Task item:
Only the stretch of the listing below that runs from the line with "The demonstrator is" through the line with "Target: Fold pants" is to be printed, exactly and with both ends.

Information given:
:::::

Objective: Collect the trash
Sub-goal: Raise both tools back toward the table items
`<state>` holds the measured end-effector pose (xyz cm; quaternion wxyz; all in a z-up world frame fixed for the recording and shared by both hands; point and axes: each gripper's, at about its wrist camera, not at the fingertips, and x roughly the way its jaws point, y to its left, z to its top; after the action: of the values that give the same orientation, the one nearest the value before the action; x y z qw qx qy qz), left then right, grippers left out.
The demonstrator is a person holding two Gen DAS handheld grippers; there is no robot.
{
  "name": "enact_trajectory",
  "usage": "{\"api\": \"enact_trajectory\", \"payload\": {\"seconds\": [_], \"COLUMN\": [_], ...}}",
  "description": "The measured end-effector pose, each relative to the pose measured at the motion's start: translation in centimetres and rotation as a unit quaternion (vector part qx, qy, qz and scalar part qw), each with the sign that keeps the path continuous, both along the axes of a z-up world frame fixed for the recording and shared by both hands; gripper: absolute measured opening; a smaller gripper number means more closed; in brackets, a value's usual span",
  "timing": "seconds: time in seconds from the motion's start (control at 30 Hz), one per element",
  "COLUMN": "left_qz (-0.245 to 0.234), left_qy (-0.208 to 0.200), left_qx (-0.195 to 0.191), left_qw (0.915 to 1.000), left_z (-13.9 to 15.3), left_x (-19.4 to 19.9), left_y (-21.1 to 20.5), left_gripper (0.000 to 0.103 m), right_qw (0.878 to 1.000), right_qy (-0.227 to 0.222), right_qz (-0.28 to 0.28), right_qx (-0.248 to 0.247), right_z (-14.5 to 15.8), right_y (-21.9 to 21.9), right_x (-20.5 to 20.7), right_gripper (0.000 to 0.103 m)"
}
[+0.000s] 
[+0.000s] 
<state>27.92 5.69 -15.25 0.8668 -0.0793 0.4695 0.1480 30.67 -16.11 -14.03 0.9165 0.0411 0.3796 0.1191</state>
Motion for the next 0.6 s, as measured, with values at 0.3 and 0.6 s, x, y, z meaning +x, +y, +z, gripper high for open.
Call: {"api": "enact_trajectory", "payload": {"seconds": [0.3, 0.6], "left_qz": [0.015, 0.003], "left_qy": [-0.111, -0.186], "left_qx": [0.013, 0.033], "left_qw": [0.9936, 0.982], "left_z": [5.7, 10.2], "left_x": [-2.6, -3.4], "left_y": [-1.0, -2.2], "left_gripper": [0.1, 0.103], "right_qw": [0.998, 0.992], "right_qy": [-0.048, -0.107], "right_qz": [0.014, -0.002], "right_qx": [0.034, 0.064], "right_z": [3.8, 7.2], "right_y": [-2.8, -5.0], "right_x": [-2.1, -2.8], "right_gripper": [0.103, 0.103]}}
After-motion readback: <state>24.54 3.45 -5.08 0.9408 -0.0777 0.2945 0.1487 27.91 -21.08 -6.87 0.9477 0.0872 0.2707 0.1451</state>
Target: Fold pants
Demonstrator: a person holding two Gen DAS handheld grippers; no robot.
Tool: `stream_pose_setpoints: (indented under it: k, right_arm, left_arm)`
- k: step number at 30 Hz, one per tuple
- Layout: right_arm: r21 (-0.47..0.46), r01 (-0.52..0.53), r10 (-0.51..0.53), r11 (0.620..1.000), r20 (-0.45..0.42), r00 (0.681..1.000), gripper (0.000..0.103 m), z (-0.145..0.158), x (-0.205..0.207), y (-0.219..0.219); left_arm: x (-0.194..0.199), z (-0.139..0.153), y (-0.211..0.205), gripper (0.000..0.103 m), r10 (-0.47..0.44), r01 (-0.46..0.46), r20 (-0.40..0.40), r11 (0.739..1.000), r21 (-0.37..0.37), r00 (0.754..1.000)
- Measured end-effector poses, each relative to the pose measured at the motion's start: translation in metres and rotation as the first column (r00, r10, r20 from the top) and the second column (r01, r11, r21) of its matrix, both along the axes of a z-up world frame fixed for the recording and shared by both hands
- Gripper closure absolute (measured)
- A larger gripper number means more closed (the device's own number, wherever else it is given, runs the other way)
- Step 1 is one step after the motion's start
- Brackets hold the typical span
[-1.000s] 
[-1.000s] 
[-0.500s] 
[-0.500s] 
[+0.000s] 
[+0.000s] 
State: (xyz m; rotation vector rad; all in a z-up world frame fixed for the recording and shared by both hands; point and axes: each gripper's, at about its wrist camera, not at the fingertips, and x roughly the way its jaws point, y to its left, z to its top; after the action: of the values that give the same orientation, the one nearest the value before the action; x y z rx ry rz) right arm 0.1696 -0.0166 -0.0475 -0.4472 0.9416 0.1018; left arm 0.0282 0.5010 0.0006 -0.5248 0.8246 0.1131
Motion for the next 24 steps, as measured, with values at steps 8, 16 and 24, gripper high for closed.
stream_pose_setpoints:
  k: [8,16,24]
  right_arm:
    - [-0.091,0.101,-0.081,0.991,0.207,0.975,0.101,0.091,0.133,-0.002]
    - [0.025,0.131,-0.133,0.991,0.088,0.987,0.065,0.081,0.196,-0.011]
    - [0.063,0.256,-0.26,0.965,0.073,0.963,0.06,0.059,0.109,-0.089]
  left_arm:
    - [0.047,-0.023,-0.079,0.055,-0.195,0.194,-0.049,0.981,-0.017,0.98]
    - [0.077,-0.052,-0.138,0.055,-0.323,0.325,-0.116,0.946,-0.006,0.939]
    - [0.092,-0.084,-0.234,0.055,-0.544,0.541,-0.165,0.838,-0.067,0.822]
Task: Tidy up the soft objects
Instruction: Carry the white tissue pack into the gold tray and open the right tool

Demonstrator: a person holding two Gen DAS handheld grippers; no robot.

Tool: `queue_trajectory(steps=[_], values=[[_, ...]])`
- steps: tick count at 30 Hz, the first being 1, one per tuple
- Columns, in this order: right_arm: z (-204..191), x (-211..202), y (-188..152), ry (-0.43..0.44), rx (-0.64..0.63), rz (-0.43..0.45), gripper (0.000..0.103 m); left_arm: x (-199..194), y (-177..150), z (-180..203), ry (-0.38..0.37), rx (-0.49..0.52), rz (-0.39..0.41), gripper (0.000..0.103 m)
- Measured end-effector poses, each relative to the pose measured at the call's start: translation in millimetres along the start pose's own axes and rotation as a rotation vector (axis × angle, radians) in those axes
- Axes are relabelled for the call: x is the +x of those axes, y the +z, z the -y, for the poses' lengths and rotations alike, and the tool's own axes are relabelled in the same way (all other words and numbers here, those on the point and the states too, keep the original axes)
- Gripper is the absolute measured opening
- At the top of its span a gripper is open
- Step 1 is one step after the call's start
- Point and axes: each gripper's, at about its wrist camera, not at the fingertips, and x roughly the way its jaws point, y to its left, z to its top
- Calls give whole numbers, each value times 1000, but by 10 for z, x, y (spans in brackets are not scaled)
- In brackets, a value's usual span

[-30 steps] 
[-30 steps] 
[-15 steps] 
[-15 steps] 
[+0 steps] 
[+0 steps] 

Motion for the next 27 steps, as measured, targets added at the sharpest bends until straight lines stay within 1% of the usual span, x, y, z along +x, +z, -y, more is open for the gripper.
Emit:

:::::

Response to the task:
The demonstrator is a person holding two Gen DAS handheld grippers; there is no robot.
{
  "name": "enact_trajectory",
  "usage": "{\"api\": \"enact_trajectory\", \"payload\": {\"seconds\": [_], \"COLUMN\": [_], ...}}",
  "description": "The measured end-effector pose, each relative to the pose measured at the motion's start: translation in centimetres and rotation as a unit quaternion (vector part qx, qy, qz and scalar part qw), each with the sign that keeps the path continuous, both along the axes of a z-up world frame fixed for the recording and shared by both hands; gripper: absolute measured opening; a smaller gripper number means more closed; in brackets, a value's usual span",
  "timing": "seconds: time in seconds from the motion's start (control at 30 Hz), one per element",
  "COLUMN": "left_qz (-0.245 to 0.234), left_qy (-0.208 to 0.200), left_qx (-0.195 to 0.191), left_qw (0.915 to 1.000), left_z (-13.9 to 15.3), left_x (-19.4 to 19.9), left_y (-21.1 to 20.5), left_gripper (0.000 to 0.103 m), right_qw (0.878 to 1.000), right_qy (-0.227 to 0.222), right_qz (-0.28 to 0.28), right_qx (-0.248 to 0.247), right_z (-14.5 to 15.8), right_y (-21.9 to 21.9), right_x (-20.5 to 20.7), right_gripper (0.000 to 0.103 m)"
}
[+0.000s] 
[+0.000s] 
<state>27.92 5.69 -15.25 0.8668 -0.0793 0.4695 0.1480 30.67 -16.11 -14.03 0.9165 0.0411 0.3796 0.1191</state>
Motion for the next 0.6 s, as measured, with values at 0.3 and 0.6 s, x, y, z meaning +x, +y, +z, gripper high for open.
Call: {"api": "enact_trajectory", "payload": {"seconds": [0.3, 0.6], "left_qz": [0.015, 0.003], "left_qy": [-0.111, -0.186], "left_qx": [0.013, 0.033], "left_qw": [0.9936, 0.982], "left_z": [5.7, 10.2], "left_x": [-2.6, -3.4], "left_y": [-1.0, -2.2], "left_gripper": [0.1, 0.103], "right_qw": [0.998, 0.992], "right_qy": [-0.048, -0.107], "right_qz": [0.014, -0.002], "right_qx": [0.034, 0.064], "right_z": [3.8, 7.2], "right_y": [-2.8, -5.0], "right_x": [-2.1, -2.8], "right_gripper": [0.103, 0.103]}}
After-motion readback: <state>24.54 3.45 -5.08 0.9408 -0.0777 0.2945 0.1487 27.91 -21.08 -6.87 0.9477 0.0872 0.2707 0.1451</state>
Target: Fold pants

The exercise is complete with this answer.